[DIRECTIONS]: Scan the data below and state how many of its lines contain the word "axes", giving only the figure.

[SOURCE DATA]:
—————

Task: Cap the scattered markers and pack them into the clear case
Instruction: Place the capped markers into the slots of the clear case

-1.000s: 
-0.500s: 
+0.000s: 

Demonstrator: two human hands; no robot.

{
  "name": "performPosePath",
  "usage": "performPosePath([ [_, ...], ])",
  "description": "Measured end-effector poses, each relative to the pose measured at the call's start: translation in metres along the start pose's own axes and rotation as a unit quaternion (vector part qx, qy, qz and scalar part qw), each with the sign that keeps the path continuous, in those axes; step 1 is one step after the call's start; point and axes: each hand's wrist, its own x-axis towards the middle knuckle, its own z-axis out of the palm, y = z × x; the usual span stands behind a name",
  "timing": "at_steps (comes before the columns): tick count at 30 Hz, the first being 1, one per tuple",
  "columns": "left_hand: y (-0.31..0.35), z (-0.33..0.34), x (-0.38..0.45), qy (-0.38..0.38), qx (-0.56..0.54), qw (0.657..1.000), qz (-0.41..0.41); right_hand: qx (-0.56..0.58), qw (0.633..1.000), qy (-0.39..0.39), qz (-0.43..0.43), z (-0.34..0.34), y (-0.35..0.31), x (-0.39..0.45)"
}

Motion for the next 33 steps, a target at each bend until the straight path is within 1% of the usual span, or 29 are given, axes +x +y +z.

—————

[RESPONSE BELOW]: 2